### WORK ITEM:
What you write should match, word for word, the lines from the one containing "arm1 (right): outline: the" through the end of the data, with no pictures.

### SUPPLIED DATA:

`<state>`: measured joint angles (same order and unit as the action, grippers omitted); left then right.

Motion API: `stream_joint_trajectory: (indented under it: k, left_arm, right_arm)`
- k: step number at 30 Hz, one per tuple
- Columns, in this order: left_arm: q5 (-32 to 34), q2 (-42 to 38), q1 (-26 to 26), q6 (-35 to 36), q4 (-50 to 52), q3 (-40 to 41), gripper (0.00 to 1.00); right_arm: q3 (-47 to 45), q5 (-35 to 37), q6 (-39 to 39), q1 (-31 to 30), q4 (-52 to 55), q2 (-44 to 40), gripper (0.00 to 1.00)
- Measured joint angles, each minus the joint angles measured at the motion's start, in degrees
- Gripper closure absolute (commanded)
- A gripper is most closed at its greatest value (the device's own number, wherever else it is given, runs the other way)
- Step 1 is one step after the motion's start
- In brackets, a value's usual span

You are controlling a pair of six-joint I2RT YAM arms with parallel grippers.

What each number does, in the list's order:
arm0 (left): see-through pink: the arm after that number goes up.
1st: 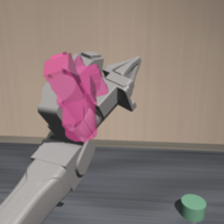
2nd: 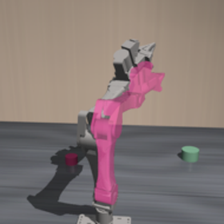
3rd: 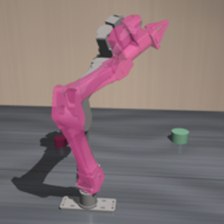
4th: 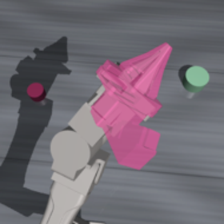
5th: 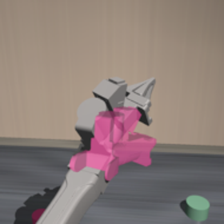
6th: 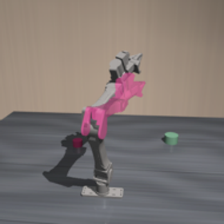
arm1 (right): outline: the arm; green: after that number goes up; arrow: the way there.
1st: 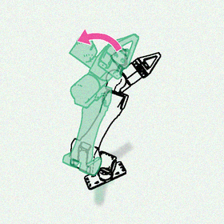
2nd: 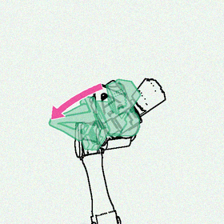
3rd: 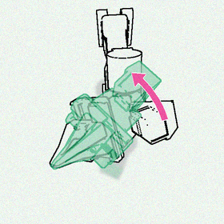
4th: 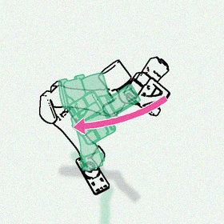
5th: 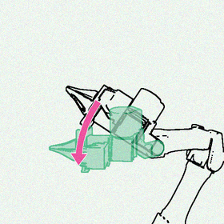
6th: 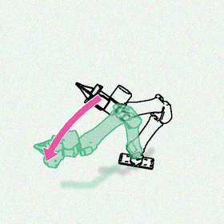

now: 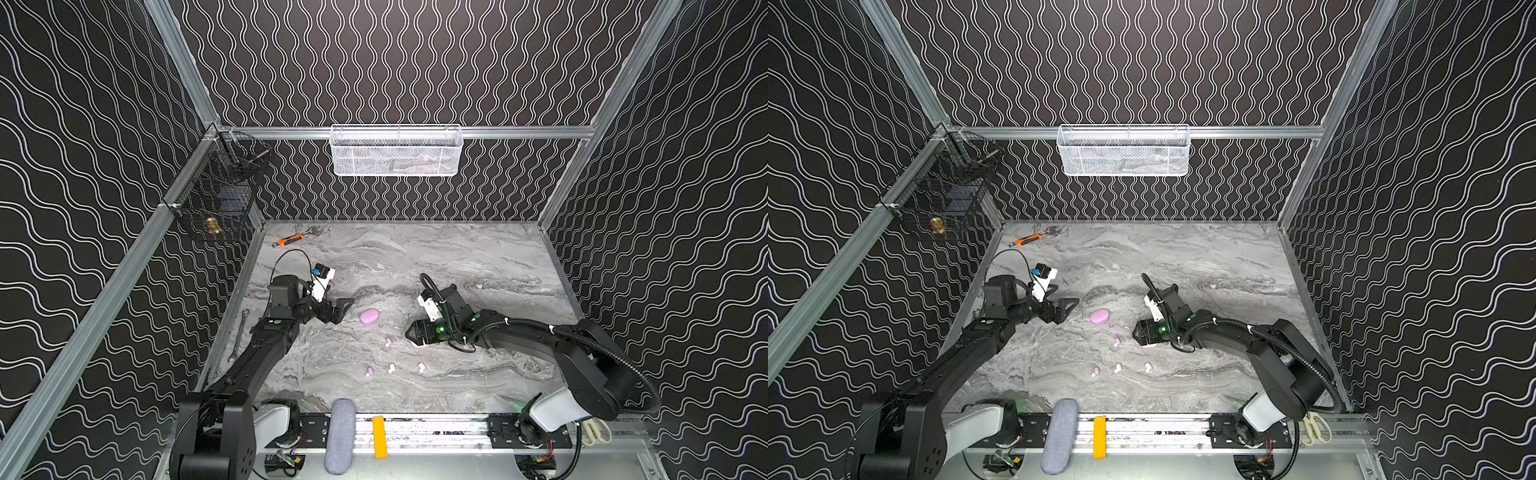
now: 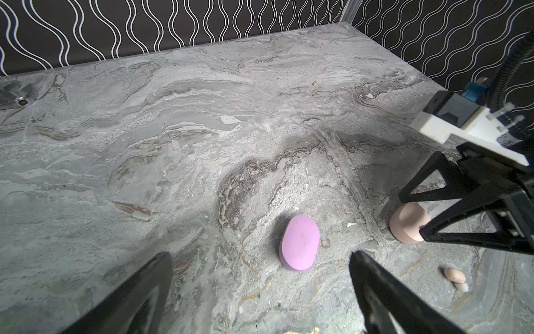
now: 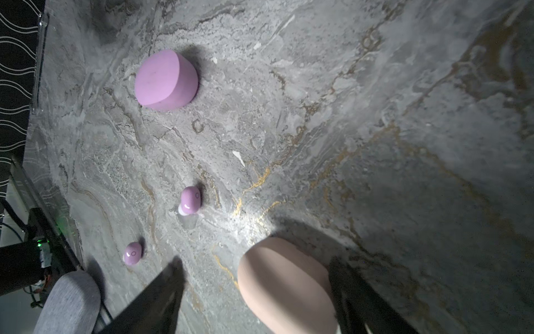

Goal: Insert wireless bluetooth earbuds into charging case
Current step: Pick up the charging case from the center of the table.

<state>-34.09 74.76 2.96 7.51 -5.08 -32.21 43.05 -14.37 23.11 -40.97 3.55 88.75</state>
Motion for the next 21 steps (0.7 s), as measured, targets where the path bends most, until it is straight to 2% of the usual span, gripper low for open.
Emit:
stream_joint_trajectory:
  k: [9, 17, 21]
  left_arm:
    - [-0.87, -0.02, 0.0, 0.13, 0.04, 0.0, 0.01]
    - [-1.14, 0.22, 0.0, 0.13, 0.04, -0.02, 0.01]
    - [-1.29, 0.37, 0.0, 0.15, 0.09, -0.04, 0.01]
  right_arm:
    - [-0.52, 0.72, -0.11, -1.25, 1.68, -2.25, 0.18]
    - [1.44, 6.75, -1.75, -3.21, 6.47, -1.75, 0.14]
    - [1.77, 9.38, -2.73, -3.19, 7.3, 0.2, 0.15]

### WRITTEN REPLY:
arm1 (right): outline: the arm; green: after that number goes up; arrow: the way there.
1st: 
2nd: 
3rd: 
4th: 
5th: 
6th: 

now: 
now: 
now: 

Goal: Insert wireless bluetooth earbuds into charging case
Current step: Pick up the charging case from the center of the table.

<state>-34.09 74.76 2.96 7.51 -5.08 -32.21 43.05 -14.37 23.11 -40.97 3.55 88.75</state>
Motion for the next 21 steps (0.7 s), as measured, targets where the path bends most, until it is straight to 2% of the usual span, gripper low for open.
Emit:
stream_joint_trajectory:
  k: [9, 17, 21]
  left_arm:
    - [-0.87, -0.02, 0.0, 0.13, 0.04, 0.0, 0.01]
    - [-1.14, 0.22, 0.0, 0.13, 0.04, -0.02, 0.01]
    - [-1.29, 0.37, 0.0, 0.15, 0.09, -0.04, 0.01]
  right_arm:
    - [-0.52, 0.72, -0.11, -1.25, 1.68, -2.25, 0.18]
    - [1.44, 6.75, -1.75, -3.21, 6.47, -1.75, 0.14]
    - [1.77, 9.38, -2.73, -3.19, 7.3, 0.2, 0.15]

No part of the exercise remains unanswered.